The lapse, which occurred within 48 hours of the first doses arriving in the city, incited anger among staff members — and an apology from the hospital.
“I am so disappointed and saddened that this happened,” a top executive at NewYork-Presbyterian Morgan Stanley Children’s Hospital, Dr. Craig Albanese, wrote in an email to staff, which was obtained by The New York Times.
The arrival of thousands of vaccine doses in New York City hospitals last week was greeted with an outpouring of hope from doctors and nurses who had worked through the devastating first wave in March and April. But for now, the vaccine is in very short supply, and some hospitals seem to have stumbled through the rollout.
Most of the vaccinations in the New York region to date have involved hospitals giving shots to their own employees, a relatively easy process compared with what is to come as part of the largest vaccination initiative in the nation since the 1940s.
The dynamics playing out at hospitals in New York City may be emblematic of what may happen across the country in the near future, when all adults will be given a place in the vaccination line by either the government or their employers.
In interviews for this article, more than half a dozen doctors and nurses at New York area hospitals said they were upset at how the vaccine was being distributed at their institutions.
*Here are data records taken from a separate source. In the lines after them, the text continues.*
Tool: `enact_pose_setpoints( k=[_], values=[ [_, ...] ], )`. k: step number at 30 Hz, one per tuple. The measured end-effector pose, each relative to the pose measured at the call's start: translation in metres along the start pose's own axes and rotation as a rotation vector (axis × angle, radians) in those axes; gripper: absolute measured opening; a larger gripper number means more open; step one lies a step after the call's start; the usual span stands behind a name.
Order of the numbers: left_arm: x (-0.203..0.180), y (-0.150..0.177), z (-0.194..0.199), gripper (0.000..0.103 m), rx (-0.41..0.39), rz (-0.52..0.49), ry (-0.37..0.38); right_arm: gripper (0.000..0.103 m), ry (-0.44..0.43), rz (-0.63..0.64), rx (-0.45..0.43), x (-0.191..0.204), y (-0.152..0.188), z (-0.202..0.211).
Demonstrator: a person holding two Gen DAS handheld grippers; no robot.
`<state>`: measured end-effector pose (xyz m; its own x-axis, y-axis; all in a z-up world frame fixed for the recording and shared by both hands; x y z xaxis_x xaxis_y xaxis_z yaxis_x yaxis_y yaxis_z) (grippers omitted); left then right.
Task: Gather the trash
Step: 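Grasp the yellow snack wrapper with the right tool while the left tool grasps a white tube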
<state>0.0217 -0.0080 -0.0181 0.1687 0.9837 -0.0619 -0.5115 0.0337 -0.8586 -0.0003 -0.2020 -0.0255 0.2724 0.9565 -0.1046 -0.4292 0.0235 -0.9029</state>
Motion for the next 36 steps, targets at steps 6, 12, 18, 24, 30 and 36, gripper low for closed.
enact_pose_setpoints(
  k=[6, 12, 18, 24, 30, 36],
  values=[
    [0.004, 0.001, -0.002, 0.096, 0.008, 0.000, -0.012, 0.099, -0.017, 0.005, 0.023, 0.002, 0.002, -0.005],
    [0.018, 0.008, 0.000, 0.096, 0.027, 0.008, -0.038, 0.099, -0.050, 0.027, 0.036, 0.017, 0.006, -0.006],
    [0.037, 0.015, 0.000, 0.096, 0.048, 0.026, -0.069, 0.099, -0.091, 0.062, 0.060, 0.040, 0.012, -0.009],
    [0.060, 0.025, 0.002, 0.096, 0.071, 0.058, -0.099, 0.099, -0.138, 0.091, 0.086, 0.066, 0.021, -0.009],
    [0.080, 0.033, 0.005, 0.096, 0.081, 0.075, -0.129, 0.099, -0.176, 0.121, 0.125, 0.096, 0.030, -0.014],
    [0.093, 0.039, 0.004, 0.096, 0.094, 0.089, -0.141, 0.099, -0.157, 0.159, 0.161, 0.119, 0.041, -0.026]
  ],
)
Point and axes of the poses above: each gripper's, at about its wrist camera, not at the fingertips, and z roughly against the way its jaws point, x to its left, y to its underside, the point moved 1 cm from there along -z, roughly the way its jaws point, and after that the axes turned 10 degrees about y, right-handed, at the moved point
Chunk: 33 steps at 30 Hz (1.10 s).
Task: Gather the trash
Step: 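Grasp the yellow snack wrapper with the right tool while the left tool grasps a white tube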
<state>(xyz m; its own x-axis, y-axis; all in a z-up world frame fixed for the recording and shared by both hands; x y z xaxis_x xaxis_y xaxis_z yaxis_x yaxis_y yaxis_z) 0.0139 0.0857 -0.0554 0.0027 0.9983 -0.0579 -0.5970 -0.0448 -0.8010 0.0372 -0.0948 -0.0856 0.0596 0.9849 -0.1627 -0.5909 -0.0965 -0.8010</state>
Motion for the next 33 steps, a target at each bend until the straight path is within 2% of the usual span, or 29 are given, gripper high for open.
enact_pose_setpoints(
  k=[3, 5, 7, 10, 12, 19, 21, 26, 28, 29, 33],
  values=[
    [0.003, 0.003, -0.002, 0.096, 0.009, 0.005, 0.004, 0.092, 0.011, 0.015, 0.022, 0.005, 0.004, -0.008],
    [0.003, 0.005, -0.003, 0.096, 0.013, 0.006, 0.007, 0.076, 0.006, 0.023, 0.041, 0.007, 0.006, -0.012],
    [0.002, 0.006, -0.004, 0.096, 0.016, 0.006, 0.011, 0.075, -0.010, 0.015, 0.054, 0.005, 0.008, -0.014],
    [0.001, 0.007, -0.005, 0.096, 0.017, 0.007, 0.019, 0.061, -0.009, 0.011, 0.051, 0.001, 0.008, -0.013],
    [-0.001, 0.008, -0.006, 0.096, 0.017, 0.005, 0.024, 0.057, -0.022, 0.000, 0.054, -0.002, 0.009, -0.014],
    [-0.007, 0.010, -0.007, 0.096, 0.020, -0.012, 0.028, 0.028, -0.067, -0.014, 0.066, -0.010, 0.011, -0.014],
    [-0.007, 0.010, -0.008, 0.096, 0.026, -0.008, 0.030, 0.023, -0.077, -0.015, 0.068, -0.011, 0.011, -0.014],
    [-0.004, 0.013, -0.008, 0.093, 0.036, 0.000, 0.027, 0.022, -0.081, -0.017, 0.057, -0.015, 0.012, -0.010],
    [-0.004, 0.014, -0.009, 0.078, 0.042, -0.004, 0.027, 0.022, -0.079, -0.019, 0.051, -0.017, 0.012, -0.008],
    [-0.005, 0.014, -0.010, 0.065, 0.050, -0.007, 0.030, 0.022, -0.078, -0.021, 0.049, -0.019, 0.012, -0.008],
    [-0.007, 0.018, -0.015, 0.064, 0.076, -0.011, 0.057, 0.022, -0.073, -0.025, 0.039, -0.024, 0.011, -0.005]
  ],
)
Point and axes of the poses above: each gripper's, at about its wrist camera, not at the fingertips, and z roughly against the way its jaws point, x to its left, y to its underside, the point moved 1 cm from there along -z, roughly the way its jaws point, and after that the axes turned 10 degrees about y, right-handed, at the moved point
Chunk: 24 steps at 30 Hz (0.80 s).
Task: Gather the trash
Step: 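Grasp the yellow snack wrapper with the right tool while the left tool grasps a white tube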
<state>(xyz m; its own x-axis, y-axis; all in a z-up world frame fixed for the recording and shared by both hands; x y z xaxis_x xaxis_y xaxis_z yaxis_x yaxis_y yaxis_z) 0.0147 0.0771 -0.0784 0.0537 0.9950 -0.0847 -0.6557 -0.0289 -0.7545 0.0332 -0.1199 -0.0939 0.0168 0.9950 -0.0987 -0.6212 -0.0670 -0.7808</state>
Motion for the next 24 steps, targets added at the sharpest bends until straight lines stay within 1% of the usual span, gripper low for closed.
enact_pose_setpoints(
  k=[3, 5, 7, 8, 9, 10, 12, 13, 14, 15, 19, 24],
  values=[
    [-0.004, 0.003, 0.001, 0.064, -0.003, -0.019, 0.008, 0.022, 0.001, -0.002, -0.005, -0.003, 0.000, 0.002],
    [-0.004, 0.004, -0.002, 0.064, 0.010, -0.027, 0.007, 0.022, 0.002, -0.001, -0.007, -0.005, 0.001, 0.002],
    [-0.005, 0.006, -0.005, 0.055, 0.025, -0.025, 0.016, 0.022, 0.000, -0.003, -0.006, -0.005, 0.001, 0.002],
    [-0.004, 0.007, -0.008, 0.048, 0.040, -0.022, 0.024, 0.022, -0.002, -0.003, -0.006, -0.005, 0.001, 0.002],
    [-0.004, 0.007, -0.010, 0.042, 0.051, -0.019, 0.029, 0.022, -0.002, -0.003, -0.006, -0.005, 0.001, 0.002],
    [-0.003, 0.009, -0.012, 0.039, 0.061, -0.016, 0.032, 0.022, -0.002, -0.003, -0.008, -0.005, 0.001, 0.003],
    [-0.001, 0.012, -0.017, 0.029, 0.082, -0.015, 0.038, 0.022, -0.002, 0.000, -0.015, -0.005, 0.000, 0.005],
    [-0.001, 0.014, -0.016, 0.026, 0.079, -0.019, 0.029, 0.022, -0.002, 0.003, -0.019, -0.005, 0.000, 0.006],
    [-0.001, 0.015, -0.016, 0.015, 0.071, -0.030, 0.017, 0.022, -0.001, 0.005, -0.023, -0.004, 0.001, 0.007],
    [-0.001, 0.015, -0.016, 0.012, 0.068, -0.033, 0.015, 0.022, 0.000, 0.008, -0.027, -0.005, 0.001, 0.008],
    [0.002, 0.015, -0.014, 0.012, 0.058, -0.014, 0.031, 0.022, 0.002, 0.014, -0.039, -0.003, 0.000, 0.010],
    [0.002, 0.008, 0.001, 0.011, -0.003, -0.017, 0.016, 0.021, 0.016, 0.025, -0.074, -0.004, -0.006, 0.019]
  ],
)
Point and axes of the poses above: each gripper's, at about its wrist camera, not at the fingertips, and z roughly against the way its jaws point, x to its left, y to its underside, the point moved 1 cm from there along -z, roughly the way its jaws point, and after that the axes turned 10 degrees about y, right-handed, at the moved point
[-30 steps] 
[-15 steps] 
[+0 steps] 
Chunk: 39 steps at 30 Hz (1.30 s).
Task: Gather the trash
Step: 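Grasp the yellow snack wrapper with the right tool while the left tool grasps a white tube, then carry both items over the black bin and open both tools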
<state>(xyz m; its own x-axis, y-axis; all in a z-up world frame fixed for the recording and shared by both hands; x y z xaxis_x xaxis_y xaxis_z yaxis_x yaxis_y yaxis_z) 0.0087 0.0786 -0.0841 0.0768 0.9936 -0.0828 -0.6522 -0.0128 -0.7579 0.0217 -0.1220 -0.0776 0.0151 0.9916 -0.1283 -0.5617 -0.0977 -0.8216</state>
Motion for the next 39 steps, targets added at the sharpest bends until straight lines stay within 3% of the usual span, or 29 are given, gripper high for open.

They described what had happened to The New York Times but most asked that their names not be used because hospitals have shown a willingness to fire or punish employees for speaking to the news media during the pandemic.
At some major hospitals in Manhattan, doctors and nurses have recalled scrolling through social media and pausing to make a snap judgment each time they saw a selfie one of their colleagues had posted of getting vaccinated: Did that person deserve to be vaccinated before they were?
“We feel disrespected and underappreciated due to our second-tier priority for vaccination,” a group of anesthesiologists at Mount Sinai Hospital wrote to administrators over the weekend.
Health care workers said rumors were proliferating in WhatsApp groups and amid the banter of the operating room. Stories have begun to circulate of a plastic surgeon who managed to get vaccinated early, of doses being thrown out at one Manhattan hospital because of poor planning. On group chats, doctors debate how — and whether — to try to get vaccinated ahead of schedule.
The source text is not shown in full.